Lots of choices out there. Most pros use an Apollo 5 system. I can't stand HVLP, so I use AAA. But if you choose to upgrade your products, most polyurethanes spray better with airless.
I made myself a very simple but effective AAA using a Titan ED655 diaphram pump with rolling compressor hooked to a Graco G15. Its pretty sweet.


----------



## cortezv60 (Sep 24, 2020)

@NjJon
I see a lot of painters saying they have one system(pump) for primer and another setup for the finish coat? Or one for oil based and another one for something else? Why is that??


----------



## RP Mike (Oct 24, 2015)

cortezv60 said:


> @*NjJon*
> I see a lot of painters saying they have one system(pump) for primer and another setup for the finish coat? Or one for oil based and another one for something else? Why is that??



To avoid having to clean them out with harsh materials to swap the different product through it if I were to guess. 



For instance, shooting something like BIN requires an intense cleaning job and the materials you flush through it practically melt any acrylic residue and that gums up your filters. Sometimes it can be more cost effective to just have that sprayer shoot only BIN rather than paying for new seals and filters all the time.


Just a guess :notworthy:


----------



## Masterwork (Sep 13, 2020)

A big one is spraying something pigmented and then trying to spray something clear. You'll always have crap in your clear coat.


----------



## cocomonkeynuts (Apr 14, 2017)

RP Mike said:


> cortezv60 said:
> 
> 
> > @*NjJon*
> ...


Filters and prime valves. I replaced three clogged up prime valves in the past two days.


----------



## RP Mike (Oct 24, 2015)

Masterwork said:


> A big one is spraying something pigmented and then trying to spray something clear. You'll always have crap in your clear coat.

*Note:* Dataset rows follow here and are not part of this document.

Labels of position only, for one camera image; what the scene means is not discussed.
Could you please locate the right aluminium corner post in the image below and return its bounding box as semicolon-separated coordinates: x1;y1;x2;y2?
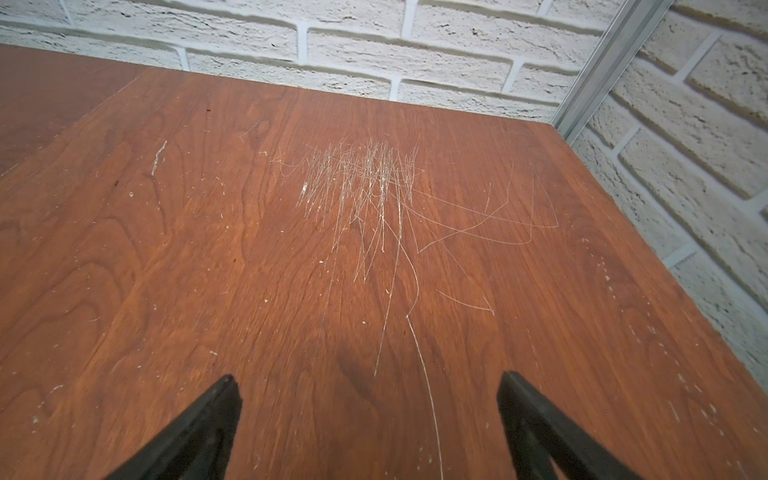
552;0;673;144

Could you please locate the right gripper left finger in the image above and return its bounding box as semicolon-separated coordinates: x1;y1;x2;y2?
107;374;242;479

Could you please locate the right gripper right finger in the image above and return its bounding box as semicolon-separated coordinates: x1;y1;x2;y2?
497;371;639;479

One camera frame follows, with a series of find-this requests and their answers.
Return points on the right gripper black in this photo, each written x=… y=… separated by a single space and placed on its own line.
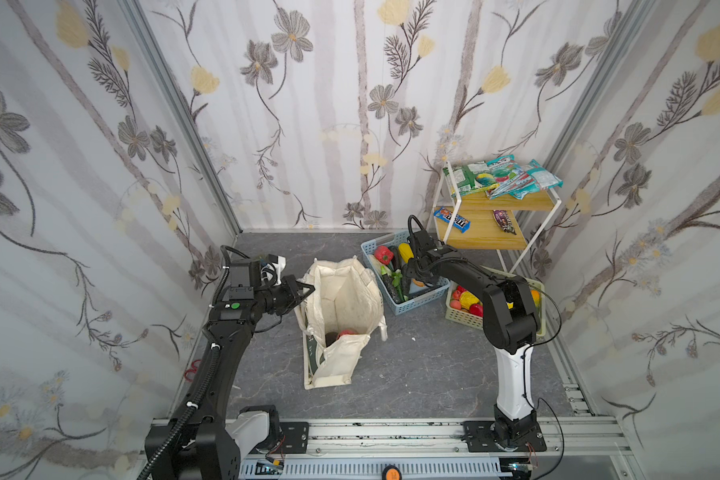
x=418 y=258

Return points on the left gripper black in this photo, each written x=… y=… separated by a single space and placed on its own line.
x=291 y=292

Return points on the canvas tote bag floral print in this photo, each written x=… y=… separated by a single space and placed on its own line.
x=346 y=297

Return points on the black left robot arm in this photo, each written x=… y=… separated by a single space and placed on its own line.
x=216 y=384

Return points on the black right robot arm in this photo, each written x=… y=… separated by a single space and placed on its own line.
x=509 y=323

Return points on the blue candy bag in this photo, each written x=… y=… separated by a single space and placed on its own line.
x=446 y=215

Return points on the purple candy bag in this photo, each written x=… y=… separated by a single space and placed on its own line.
x=504 y=222

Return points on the yellow squash toy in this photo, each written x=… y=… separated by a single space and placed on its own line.
x=405 y=252

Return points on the red bell pepper toy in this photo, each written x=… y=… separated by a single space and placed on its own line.
x=383 y=255

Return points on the yellow lemon toy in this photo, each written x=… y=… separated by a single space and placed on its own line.
x=467 y=300

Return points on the blue plastic basket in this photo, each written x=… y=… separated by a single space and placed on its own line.
x=402 y=295

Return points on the green snack packet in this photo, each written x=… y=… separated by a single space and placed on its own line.
x=469 y=179

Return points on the teal snack packet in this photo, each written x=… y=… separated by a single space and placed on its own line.
x=534 y=178

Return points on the white wire wooden shelf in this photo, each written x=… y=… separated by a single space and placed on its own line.
x=484 y=234

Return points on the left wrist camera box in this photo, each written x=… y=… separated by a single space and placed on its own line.
x=257 y=273

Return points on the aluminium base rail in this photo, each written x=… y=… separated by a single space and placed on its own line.
x=253 y=446

yeah if you do a lot of clear coating you absolutely want a dedicated clear pump. that's a good case for an HVLP gun that you use exclusively for that.


----------



## cortezv60 (Sep 24, 2020)

Ohh ok. That make sense now. I’ll look into that once I start doing more cabinets . Thanks for the help guys &#55357;&#56396;&#55356;&#57340;


----------



## Rvidallon757 (Oct 22, 2018)

MikeCalifornia said:


> Lots of choices out there. Most pros use an Apollo 5 system. I can't stand HVLP, so I use AAA. But if you choose to upgrade your products, most polyurethanes spray better with airless.
> I made myself a very simple but effective AAA using a Titan ED655 diaphram pump with rolling compressor hooked to a Graco G15. Its pretty sweet.

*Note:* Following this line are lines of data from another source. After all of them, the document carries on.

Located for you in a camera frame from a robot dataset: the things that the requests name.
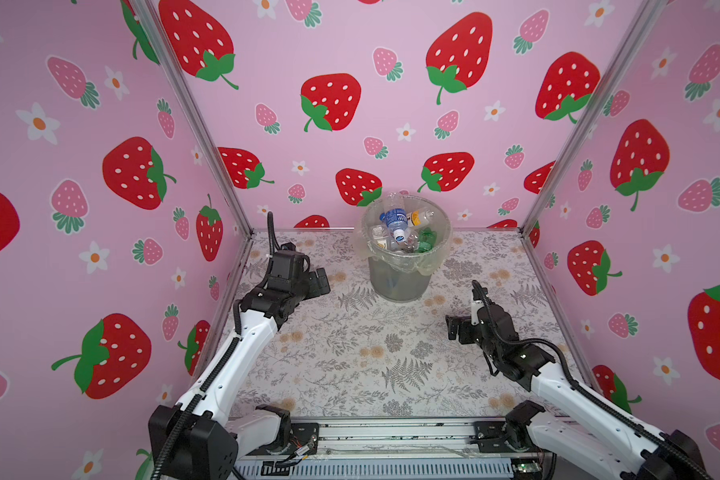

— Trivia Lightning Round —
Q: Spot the Pepsi water bottle blue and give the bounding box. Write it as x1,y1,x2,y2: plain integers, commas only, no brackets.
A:
395,232,419,253

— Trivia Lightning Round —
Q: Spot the bottle yellow white label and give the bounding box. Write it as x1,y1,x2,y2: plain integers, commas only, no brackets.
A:
408,208,436,228

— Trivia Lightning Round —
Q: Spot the Pocari Sweat bottle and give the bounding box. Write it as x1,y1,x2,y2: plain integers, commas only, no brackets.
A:
382,192,409,240

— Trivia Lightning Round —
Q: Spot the clear bottle white green label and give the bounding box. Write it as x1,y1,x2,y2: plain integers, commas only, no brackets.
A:
370,224,394,251

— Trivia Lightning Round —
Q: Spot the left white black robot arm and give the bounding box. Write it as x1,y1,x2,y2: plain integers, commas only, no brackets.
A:
148,268,330,479

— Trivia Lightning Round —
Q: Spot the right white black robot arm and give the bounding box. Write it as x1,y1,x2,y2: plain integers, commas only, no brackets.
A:
445,299,710,479

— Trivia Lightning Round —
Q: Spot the grey mesh waste bin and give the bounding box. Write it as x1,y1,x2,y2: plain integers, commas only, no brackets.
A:
360,196,454,304

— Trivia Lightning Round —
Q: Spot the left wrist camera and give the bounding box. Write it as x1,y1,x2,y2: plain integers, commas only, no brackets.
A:
266,242,311,293

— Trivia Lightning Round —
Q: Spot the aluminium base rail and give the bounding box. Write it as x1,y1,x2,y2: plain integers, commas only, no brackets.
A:
149,417,643,480

Mike I like to talk to you more about that setup of yours. Currently I do my cabinetry using a graco pro comp 9.5 Hvlp. Using ml campbells lacquer solvent. I don't like having the air jacked to maxed and my material about a 6.5 out of 7 and thats using a 1.3 needle and the next choice is a 1.8. Anyways I don't like the overall finish and I was going to experiment with pressure pot this weekend since I haven't used it yet.
So I decided to maybe purchase the ed655. What's your thought on the pump and can you get a true flawless finish using solvent lacquer?
If I could afford the graco 289453.
If you could elaborate more about that rig you made that would be great. Maybe we can.talk outside this forum.

Rick


----------



## RH (Sep 7, 2010)

cortezv60 said:


> @NjJon
> I see a lot of painters saying they have one system(pump) for primer and another setup for the finish coat? Or one for oil based and another one for something else? Why is that??


They are likely talking about airless rigs where the product goes through the machine and hoses. With an HVLP, obviously all you would need is a separate gun.


----------